La 5e Suisse plébiscite les liens avec l’UE
Réuni samedi à Fribourg, le 86e Congrès des Suisses de l'étranger a planché sur «La Suisse sans frontières: chances et risques de la libre circulation des personnes». Le conseiller fédéral Moritz Leuenberger a plaidé pour une Suisse ouverte.
«Tout n’est pas parfait dans l’application des accords bilatéraux avec l’Union européenne (UE), mais je suis convaincu que personne, parmi nous, ne souhaite revenir en arrière.» Ce message fort a été lancé par Robert Engeler, installé en Italie depuis 1961.
Il résume bien ce qu’on a pu entendre samedi durant ce congrès, qui a réuni entre 300 et 400 personnes au Forum de Fribourg.

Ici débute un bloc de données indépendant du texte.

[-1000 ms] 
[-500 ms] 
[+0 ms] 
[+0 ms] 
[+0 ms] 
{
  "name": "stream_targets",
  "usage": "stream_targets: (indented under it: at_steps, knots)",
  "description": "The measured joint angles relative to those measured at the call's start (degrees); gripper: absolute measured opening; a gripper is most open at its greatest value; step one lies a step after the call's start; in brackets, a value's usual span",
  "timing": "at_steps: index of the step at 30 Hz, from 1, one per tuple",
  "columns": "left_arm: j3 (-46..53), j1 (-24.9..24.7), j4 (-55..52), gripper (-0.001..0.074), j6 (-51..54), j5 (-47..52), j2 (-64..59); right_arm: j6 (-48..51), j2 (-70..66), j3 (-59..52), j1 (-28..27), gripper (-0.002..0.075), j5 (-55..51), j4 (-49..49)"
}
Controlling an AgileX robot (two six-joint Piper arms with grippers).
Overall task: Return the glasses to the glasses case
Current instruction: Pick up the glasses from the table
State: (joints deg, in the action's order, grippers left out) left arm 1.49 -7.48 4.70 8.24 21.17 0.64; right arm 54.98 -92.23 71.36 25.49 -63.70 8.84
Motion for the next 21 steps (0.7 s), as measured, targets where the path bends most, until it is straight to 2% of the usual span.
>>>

Il portait sur les multiples aspects de la libre circulation des personnes, colonne vertébrale des accords qui règlent les relations entre la Suisse et l’UE.
Les débats ont, entre autres, été suivis par une vingtaine de jeunes Suisses de l’étranger venus pour un séminaire sur la question pendant toute la semaine.
Avantages considérables
«En général, ces accords nous offrent des avantages considérables, surtout dans le domaine de l’autorisation de séjour et de travail, qui faisaient l’objet de grandes difficultés auparavant, même s’il subsiste en certains endroits des problèmes avec l’assurance maladie et l’AVS», a poursuivi Robert Engeler.
Cette opinion se retrouve dans une enquête réalisée par l’Organisation des Suisses de l’étranger (OSE) dans la perspective de ce congrès: 67% des sondés jugent positifs les effets de la libre circulation Suisse-UE.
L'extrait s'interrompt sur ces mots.